According to the third aspect of the invention, since the image sensor is manufactured by the method for manufacturing the image sensor according to the second aspect, and thereafter the surface portion of the semiconductor layer is subjected to the oxidation treatment, the method for manufacturing the image sensor is provided. Releasing between transparent electrodes of each pixel
There is an effect that it is possible to obtain an image sensor capable of preventing the generation of the black current.

[Brief description of drawings]

FIG. 1 is a cross-sectional explanatory view in a main scanning direction of an image sensor according to an embodiment of the present invention.

FIG. 2 is an explanatory plan view of one pixel of the image sensor of this embodiment.

3 is a cross-sectional explanatory view of a portion AA ′ in FIG.
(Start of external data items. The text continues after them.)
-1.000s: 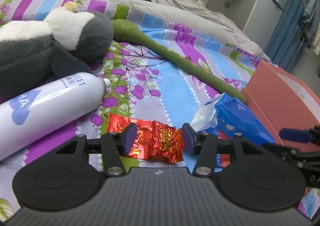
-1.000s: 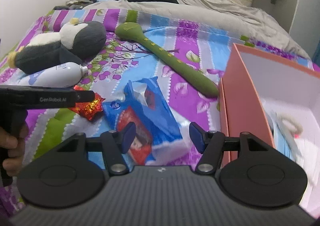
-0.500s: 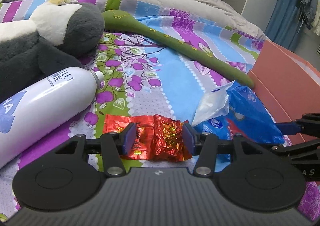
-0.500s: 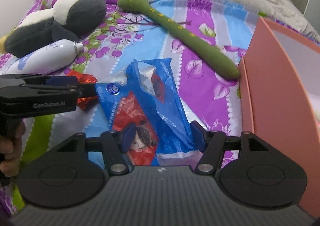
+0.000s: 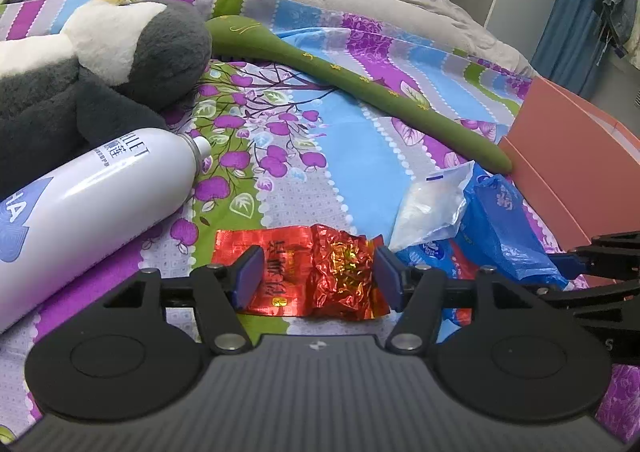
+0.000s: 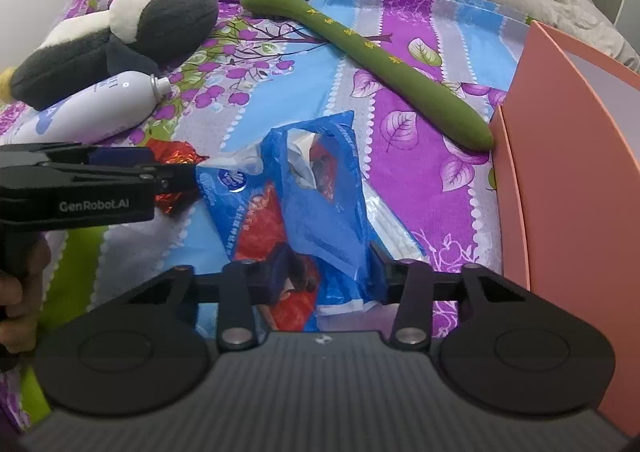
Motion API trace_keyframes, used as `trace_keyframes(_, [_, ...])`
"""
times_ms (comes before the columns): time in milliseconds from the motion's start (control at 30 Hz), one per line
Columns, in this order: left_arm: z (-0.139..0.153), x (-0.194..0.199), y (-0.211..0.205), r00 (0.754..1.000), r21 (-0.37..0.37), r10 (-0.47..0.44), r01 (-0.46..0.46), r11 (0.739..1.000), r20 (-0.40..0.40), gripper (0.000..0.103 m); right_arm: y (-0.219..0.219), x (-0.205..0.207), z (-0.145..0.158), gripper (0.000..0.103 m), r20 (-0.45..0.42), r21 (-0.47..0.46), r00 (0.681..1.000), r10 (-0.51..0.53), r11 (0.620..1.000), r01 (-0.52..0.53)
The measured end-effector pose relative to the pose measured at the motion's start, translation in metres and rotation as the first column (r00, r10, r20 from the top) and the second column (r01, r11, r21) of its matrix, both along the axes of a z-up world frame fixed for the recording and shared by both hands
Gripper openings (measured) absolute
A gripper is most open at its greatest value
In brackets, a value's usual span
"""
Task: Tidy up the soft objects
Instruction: 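Lift the blue bag with the right tool while the left tool closes on the red candy wrapper, then carry the blue bag in the right tool while the left tool carries the candy to the pink box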
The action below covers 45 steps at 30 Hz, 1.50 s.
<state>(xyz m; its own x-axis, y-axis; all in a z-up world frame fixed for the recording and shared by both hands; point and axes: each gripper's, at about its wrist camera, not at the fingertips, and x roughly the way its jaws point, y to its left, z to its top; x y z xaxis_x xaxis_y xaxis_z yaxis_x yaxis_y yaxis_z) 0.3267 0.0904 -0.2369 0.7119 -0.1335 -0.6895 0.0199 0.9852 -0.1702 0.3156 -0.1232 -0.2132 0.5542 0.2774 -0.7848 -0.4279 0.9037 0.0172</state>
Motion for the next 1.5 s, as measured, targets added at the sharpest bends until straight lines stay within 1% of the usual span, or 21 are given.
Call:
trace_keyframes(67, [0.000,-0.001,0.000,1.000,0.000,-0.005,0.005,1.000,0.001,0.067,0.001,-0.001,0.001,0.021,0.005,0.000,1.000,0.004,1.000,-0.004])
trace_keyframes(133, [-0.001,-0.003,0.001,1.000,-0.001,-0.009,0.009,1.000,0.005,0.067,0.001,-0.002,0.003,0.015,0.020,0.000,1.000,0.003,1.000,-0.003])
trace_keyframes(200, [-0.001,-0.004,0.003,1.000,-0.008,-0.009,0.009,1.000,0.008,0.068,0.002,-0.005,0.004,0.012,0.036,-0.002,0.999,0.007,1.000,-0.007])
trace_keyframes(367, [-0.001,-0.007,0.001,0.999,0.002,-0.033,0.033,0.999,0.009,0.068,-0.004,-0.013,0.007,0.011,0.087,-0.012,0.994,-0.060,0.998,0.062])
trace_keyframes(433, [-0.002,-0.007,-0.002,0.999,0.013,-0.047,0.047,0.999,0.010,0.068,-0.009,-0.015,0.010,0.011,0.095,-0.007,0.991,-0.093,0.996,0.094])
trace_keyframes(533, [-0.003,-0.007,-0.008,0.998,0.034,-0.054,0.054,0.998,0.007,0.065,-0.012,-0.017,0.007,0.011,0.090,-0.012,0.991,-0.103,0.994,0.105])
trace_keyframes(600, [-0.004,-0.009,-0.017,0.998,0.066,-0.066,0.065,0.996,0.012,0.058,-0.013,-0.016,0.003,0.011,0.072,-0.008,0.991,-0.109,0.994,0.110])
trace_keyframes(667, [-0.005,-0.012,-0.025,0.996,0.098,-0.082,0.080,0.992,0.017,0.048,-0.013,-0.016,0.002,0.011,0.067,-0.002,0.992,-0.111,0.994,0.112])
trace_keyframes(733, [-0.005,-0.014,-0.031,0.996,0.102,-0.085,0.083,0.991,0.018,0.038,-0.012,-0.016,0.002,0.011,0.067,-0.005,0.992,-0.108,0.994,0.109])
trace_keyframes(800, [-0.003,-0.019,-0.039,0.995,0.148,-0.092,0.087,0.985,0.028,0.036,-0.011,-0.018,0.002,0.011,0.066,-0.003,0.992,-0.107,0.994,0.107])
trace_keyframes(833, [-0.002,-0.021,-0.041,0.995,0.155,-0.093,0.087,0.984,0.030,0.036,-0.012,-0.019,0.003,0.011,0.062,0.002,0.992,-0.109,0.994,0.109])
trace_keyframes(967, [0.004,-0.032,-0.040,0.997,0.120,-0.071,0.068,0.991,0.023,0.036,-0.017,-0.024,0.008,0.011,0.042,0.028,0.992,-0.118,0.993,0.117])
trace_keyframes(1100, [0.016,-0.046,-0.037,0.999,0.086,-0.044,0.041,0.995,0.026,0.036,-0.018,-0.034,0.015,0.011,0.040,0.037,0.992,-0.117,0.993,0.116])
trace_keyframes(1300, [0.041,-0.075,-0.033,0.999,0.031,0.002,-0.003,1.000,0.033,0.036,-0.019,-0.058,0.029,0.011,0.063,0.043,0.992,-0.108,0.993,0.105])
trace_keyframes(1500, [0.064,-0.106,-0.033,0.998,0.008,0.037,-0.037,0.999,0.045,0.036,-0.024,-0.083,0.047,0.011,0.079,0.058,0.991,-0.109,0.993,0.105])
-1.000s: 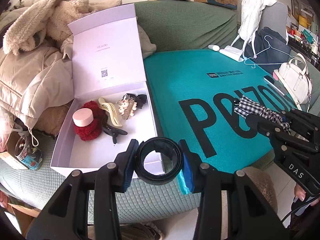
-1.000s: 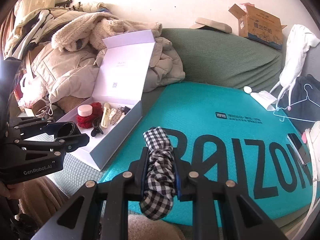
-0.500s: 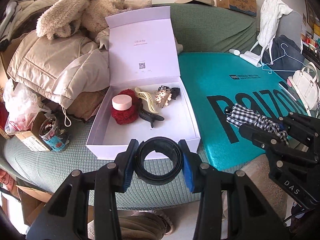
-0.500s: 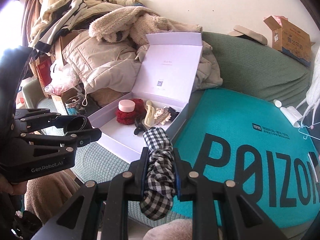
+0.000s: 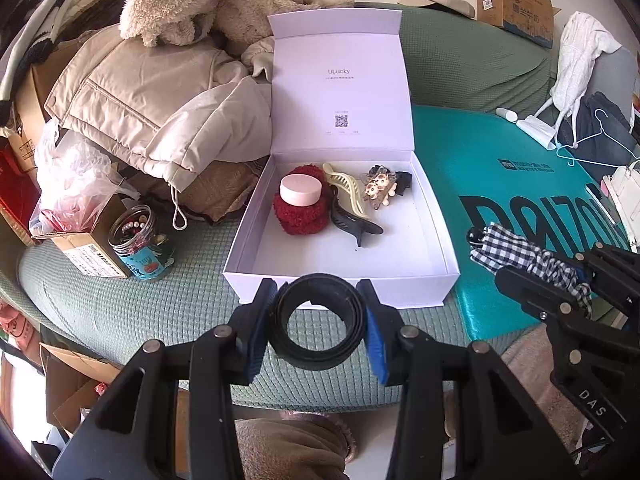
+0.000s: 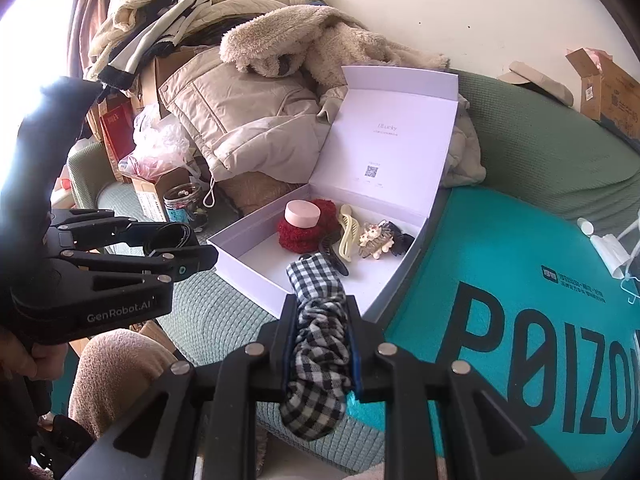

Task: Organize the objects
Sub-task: 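Lift the black ring and checkered scrunchie off the mat with both grippers, then carry the black ring and checkered scrunchie with both grippers into the white box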

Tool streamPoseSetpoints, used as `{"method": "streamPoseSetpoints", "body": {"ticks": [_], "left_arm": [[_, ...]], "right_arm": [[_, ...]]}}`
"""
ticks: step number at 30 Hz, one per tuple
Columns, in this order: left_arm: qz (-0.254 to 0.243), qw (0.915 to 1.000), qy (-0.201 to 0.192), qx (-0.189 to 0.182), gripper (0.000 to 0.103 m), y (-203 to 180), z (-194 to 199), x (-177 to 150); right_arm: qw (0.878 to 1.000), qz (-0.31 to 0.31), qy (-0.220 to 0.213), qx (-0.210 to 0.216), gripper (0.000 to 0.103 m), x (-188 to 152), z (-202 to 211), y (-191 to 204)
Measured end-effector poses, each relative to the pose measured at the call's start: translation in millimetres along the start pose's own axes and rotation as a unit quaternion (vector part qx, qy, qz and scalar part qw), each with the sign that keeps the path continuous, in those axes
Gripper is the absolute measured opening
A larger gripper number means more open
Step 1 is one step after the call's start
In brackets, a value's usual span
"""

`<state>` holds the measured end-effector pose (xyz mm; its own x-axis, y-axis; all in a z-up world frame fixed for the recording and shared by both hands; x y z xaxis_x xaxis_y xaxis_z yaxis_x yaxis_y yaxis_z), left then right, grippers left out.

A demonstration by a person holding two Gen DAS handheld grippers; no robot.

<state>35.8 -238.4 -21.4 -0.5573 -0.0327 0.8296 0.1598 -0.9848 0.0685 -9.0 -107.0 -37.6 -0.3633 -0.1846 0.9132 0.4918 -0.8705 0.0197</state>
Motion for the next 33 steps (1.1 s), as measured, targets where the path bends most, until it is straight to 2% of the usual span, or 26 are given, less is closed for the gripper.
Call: {"method": "streamPoseSetpoints", "body": {"ticks": [19, 33], "left_arm": [[0.016, 0.9995, 0.025, 0.003, 0.039, 25.4, -68.3, 9.0], [0.016, 0.9998, 0.015, 0.001, 0.039, 27.0, -111.4, 30.8]], "right_arm": [[1.0, 0.005, 0.03, 0.008, 0.021, 7.7, -63.6, -3.2], [0.999, 0.011, 0.03, 0.017, 0.021, 19.5, -99.5, -16.6]]}}
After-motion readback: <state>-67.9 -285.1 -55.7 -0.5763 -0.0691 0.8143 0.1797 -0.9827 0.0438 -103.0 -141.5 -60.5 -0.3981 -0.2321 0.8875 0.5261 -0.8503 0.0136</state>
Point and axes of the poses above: each gripper's, at about its wrist camera, not at the fingertips, and z roughly against the way its jaws point, y to its left, x to its top, the point moved 7 cm from there along -z, roughly the way its jaws point, and after that the axes turned 12 degrees about -y, right-handed, at the moved point
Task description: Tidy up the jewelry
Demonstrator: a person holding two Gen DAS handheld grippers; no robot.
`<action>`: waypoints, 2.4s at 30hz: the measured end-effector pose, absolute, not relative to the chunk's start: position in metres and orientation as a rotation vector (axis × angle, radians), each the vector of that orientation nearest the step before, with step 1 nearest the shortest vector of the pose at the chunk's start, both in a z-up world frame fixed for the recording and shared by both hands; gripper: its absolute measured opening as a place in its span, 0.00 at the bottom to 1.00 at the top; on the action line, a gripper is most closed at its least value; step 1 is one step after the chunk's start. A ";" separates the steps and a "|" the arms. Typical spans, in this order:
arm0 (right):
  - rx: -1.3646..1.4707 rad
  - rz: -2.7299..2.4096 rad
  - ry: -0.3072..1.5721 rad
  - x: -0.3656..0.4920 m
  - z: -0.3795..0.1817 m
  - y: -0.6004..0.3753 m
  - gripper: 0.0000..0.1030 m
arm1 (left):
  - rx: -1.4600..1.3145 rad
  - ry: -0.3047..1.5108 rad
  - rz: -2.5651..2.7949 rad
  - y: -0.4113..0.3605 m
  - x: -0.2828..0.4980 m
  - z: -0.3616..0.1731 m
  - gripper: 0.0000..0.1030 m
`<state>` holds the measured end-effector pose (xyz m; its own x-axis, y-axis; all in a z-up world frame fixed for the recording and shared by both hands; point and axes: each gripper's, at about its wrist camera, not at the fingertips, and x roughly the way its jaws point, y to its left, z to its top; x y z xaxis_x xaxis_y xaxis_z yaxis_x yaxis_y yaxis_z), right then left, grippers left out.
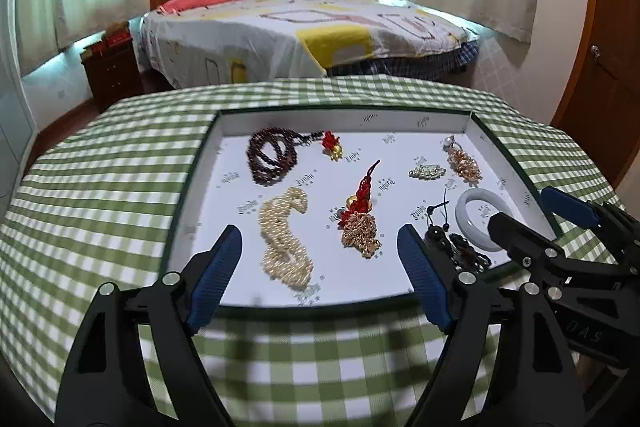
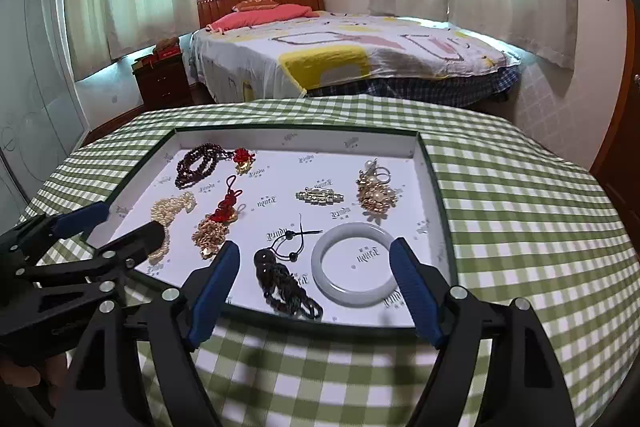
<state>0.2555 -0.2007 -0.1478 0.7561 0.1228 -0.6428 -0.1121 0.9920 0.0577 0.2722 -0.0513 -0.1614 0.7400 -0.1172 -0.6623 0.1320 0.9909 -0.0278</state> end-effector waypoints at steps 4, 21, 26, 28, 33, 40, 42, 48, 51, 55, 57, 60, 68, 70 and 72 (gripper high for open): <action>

FIG. 4 is an explanatory plan view of a light receiving element portion of a conventional image sensor.

5 is a cross-sectional explanatory view of a BB ′ portion of FIG.

FIG. 6 is a plan view of a light receiving element portion of a conventional image sensor.

7 is a cross-sectional explanatory view of a CC ′ portion of FIG.

[Explanation of symbols]

1 ... Glass substrate, 2 ... Metal electrode, 3 ... Photoelectric conversion layer,
3 '... protective film, 4 ... transparent electrode, 5 ... interlayer insulating layer,
6 ... Wiring, 7 ... Side wall of photoelectric conversion layer 3, P ... Light receiving element

Claims (3)

[Claims] 1. An image sensor in which a light receiving element having a semiconductor layer sandwiched between a metal electrode and a transparent electrode is one pixel, and the plurality of pixels are arranged in the main scanning direction. In the image sensor, the metal electrode is striped in the main scanning direction. The transparent electrode is formed separately for each pixel, the semiconductor layer is formed so as to cover the metal electrode, and the semiconductor in a portion other than the pixel portion is thicker than the film thickness of the semiconductor layer in the pixel portion. An image sensor having a thin layer. 2. A step of laminating a metal electrode on an insulating substrate, a step of laminating a semiconductor layer so as to cover the metal electrode, and a step of separately forming a transparent electrode for each pixel on the semiconductor layer. And a step of etching so that a thin semiconductor layer remains on the metal electrode in a portion other than the pixel portion. 3. The method of manufacturing an image sensor according to claim 2, further comprising a step of subjecting the surface portion of the semiconductor layer to an oxidation treatment after the manufacturing step of the image sensor manufacturing method according to claim 2.